Credit Method/Invoice Method/Indirect Substruction Method
Metode ini mengandung pengertian bahwa pajak yang terutang diperoleh dari
hasil pengurangan pajak yang dipungut atau dikenakan pada saat penyerahan
barang atau jasa yang disebut Pajak Keluaran dengan pajak yang dibayar pada
saat pembelian barang atau penerimaan jasa yang disebut Pajak Masukan
7. 
Pajak atas Konsumsi Dalam Negeri
Atas Impor Barang Kena Pajak dikenakan Pajak Penjualan Impor (PPnImpor),
sedangkan atas ekspor Barang Kena Pajak tidak dikenakan Pajak Pertambahan
Nilai. Prinsip ini menggunkan prinsip tempat tujuan (destination principle),
yaitu pajak dikenakan di tempat barang atau jasa dikonsumsi.
  
8. 
Consumption Type Value Added Tax (VAT)
Dalam Pajak Pertambahan Nilai di Indonesia, Pajak Masukan atas pembelian
dan pemeliharaan barang modal dapat dikreditkan dengan Pajak Keluaran yang
dipungut atas penyerahan Barang Kena Pajak dan/atau Jasa Kena Pajak.
2.2.4 
Tarif Pajak Pertambahan Nilai
Mengacu kepada pengenaan tarif Pajak Pertambahan Nilai yang berlaku saat ini
menurut Waluyo (2009:13) adalah 10%. Sedangkan tarif Pajak Pertambahan Nilai atas
ekspor Barang Kena Pajak adalah 0% (nol persen).
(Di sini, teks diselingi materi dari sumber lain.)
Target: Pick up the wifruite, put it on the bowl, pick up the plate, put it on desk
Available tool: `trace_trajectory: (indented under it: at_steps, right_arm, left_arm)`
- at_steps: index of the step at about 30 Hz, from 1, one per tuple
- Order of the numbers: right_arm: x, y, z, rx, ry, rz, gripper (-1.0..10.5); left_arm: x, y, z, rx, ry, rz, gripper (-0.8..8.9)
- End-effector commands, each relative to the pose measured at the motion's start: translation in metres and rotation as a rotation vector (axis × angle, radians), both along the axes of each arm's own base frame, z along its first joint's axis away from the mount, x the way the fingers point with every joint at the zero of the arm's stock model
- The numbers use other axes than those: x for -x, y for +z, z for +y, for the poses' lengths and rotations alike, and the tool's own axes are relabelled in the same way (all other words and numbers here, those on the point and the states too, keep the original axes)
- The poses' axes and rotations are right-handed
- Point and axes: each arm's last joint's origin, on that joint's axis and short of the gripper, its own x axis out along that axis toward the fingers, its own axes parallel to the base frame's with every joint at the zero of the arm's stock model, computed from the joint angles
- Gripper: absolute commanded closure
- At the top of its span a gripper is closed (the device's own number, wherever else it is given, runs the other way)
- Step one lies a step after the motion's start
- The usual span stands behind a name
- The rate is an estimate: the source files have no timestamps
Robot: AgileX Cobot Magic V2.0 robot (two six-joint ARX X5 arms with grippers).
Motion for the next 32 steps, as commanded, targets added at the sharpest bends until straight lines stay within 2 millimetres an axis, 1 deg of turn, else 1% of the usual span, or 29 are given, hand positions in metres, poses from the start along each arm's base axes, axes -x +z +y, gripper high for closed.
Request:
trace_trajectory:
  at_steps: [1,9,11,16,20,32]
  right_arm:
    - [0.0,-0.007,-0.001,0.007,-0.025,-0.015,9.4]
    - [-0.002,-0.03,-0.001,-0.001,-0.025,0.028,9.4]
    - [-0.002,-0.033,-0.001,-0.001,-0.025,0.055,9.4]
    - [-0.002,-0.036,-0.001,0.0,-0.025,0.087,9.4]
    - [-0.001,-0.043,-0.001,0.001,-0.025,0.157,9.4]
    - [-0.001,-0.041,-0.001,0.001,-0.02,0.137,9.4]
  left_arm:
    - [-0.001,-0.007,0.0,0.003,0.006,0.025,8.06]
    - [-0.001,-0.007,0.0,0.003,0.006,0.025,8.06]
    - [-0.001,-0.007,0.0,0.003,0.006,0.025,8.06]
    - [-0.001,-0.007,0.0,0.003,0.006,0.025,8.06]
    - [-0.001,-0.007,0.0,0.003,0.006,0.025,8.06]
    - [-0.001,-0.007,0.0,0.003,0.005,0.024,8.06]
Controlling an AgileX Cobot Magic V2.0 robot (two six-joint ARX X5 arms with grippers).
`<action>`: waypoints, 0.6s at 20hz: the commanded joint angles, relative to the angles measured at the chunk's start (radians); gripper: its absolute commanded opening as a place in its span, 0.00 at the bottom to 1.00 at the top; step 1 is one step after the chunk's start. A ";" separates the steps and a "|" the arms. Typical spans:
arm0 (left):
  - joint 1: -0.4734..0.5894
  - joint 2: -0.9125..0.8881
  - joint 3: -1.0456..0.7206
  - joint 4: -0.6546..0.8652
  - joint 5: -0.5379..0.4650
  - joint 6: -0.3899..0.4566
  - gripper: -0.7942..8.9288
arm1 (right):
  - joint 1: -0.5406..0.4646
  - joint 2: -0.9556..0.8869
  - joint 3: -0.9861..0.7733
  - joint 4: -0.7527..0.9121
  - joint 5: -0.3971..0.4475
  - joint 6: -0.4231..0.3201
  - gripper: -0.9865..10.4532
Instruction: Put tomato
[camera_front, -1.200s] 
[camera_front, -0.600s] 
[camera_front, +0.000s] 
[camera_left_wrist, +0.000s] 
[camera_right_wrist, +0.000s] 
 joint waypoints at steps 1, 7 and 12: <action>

Pengenaan tarif 0% bukan berarti
pembebasan dari pengenaan Pajak Pertambahan Nilai, tetapi Pajak Masukan yang telah
dibayar dari barang yang diekspor dapat dikreditkan.
Mengenai Tarif Minimal dan Maksimal menurut Djoko Muljono (2008:50)
adalah sebagai berikut: “Tarif Pajak Pertambahan Nilai dapat diubah minimal 5% dan
maksimal sebesar 15%, tergantung kebutuhan dana dari Pemerintah. 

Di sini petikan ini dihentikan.